__REQUIREMENT__:
In the data below, locate the line containing "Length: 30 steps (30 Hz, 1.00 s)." and the line containing "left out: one", then retype both and everything between them exactly. Pictures are not part of the copy.

##### RECORD EXTRACTS #####

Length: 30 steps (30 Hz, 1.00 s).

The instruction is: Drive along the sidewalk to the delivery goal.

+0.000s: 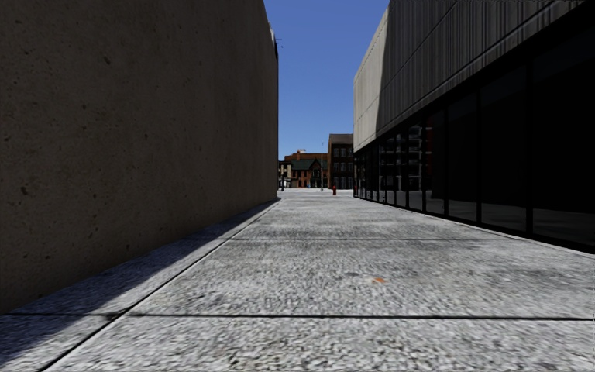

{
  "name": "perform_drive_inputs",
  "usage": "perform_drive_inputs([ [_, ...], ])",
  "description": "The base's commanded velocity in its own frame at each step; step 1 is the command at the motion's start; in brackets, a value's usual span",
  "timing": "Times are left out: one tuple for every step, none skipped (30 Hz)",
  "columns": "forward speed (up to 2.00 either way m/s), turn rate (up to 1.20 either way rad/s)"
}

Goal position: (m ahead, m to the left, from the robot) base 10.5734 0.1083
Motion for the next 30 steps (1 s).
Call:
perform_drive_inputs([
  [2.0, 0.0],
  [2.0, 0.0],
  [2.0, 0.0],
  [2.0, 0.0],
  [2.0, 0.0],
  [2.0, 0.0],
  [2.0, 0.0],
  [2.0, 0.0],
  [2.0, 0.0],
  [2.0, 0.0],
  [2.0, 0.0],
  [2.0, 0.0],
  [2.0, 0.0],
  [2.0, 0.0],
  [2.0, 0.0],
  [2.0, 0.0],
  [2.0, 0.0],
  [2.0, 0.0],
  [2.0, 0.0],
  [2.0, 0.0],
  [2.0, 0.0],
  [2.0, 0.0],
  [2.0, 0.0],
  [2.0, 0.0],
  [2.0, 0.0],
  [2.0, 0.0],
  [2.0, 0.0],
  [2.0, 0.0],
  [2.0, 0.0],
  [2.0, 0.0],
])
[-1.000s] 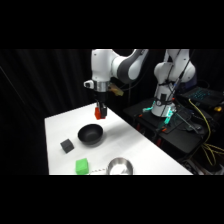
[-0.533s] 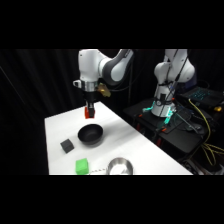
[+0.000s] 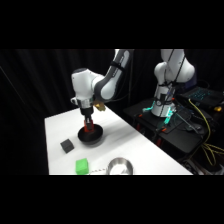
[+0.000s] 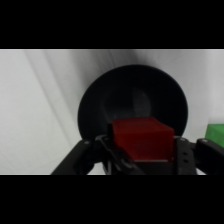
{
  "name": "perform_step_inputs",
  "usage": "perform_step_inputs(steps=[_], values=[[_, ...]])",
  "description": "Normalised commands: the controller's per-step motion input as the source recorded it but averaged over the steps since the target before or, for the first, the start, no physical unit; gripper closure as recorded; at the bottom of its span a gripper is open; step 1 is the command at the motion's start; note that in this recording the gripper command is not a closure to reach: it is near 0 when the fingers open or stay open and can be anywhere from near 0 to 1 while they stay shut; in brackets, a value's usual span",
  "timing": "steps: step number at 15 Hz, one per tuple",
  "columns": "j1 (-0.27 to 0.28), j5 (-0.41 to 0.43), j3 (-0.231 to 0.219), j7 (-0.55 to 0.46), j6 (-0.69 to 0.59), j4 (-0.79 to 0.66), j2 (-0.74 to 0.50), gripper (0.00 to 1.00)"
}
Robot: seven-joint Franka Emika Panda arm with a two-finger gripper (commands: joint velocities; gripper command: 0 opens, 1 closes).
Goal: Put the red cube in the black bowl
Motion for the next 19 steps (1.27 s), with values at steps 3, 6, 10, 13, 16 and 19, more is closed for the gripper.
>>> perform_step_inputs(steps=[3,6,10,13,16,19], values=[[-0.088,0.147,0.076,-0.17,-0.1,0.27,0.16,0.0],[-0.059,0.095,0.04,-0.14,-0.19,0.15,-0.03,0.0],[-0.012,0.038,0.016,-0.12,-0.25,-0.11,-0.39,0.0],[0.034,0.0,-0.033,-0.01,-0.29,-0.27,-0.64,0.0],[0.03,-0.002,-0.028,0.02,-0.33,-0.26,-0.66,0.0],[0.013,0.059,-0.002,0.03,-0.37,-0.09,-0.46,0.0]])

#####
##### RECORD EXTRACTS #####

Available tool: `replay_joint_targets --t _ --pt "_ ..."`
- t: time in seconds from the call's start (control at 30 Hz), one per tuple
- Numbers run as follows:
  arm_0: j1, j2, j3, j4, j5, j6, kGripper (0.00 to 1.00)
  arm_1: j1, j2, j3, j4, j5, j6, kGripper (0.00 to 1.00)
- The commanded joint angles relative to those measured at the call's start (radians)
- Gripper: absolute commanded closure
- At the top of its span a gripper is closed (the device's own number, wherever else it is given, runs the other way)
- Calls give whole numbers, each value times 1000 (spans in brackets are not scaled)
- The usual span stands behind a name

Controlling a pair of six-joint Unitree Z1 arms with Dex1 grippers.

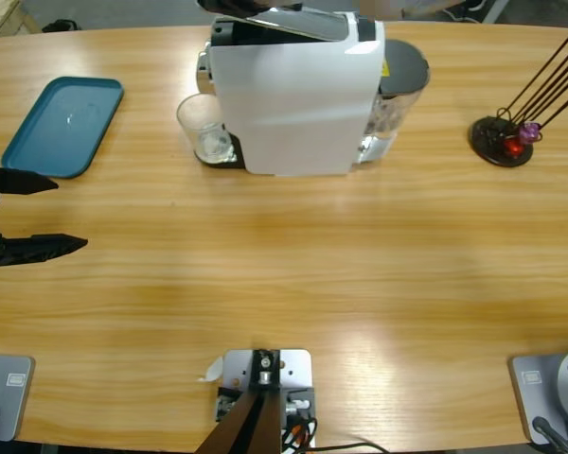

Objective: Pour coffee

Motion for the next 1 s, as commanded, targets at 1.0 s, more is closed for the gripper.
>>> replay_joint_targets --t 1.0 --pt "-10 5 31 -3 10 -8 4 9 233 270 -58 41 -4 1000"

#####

__TASK RESULT__:
Length: 30 steps (30 Hz, 1.00 s).

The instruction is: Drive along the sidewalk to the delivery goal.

+0.000s: 

{
  "name": "perform_drive_inputs",
  "usage": "perform_drive_inputs([ [_, ...], ])",
  "description": "The base's commanded velocity in its own frame at each step; step 1 is the command at the motion's start; in brackets, a value's usual span",
  "timing": "Times are left out: one tuple for every step, none skipped (30 Hz)",

Nothing remains to be answered in this exercise.